Sue:On the team now we picked up some 22, 23, 24 year olds that are now late twenties but I would say probably about like me mid to late thirties when we started. Some of the members were people that moved here from California and Illinois and then through conversation or whatever and if you enjoyed softball then you’d find heres this team that would be fun to play on. But not everybody that plays has the opportunity to play for thirteen nice girls. They started on other teams which are good cause then it gives you somebody to play against. I’d say it started off in the mid 80’s.
You were saying that the gay community and the team were really open but how did the rest of the community react to it?
Sue: Do you know the answer to that question (to Val?)
Val: Well...
Sue you were saying that playing with the thirteen nice girls was a really great experience but how did Olympia and other women’s leagues and the communities react to an all gay team?
Val: Well yeah, I remember going back to the games way back when actually even some of the team were in those women’s bands I was telling you about so there was this kind of blending. I don’t remember much of a reaction at all. I just went to a couple of games you know. The tribe teams didn’t do anything.
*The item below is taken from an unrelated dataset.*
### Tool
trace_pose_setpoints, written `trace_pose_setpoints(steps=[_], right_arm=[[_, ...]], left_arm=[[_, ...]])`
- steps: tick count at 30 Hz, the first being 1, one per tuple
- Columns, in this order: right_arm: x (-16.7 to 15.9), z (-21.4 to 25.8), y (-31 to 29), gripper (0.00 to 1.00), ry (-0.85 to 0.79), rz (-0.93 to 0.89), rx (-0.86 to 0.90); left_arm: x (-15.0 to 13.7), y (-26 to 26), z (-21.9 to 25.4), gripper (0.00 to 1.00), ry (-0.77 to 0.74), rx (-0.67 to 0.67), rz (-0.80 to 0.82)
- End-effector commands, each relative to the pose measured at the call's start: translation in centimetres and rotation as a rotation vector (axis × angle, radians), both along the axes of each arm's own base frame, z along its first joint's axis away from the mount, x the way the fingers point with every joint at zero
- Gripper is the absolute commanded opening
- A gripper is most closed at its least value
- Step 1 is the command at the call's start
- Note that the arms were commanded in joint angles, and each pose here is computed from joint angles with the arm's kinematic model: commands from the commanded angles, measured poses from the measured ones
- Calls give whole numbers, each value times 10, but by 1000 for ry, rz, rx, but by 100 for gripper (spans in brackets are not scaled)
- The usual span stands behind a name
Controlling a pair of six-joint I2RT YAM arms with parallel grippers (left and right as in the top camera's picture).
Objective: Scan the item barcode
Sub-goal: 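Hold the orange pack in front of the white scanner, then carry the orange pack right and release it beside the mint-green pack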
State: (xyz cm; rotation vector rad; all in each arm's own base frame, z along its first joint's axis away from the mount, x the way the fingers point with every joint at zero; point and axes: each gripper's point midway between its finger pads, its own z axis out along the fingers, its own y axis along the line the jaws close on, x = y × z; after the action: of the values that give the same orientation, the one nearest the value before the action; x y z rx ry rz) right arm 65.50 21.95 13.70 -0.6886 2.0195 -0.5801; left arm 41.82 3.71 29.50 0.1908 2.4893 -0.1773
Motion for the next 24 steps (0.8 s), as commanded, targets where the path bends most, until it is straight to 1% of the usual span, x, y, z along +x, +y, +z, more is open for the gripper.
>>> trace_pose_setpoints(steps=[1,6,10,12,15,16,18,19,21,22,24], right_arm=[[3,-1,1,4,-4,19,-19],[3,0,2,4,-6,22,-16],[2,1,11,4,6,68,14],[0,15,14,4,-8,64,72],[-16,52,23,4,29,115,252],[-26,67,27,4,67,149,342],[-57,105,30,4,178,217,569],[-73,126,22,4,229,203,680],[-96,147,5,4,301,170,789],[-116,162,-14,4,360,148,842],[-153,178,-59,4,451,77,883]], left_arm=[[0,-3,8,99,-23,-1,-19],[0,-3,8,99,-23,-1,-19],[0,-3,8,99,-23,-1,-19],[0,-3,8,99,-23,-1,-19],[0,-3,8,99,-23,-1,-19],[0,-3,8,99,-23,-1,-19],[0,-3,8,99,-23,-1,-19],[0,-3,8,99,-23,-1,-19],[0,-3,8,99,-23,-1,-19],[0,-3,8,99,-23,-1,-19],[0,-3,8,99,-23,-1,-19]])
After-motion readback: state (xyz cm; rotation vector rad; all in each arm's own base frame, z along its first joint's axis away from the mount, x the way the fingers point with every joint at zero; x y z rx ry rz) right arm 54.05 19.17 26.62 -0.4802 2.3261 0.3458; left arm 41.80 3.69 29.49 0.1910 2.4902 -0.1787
Sue: In my time playing there has been no disrespect towards our team. And maybe that’s because we’re good softball players. I have never felt disrespected for being on a gay softball team. I remember we went to lesbian softball tournament and somebody said well aren’t they all?
[Laughter]
Val: I think another thing that thirteen nice girls had going for it even way back then was that there were really, really nice people playing on the team. There weren’t people coming in pouting they were there to play and have fun and it was really infectious. The team has kinda gone up and down with that philosophy and sometimes it’s easy going about it and then a little more let’s gets out there and kicks some ass. Never with some of the seriousness have some of the teams I mean some of them you don’t even think they are having fun. The thirteen nice girls were always like that...
Sue..Which is probably why we’ve always been treated well as a team. We have been and we are nice, and we are nice to play against and we get compliments about that. It is about the sport, it is about the ability to play not just being competitive.
Val: As a fan, if the other team’s player made a really good hit I’d be right there cheering them all you know good job! Bastard.
[Laughter]
Val: You know it’s all about playing as hard as you can. Play hard work hard.
If the team is an all gay team how is that defined? Limits to lesbian definitions? Language to it? Or is it just like we’re a gay team if you want to join that s good with us?
Sue: Naw. You know we actually have some straight players on the team now in the last few years so I think it’s more if the person is a nice person gay straight you know.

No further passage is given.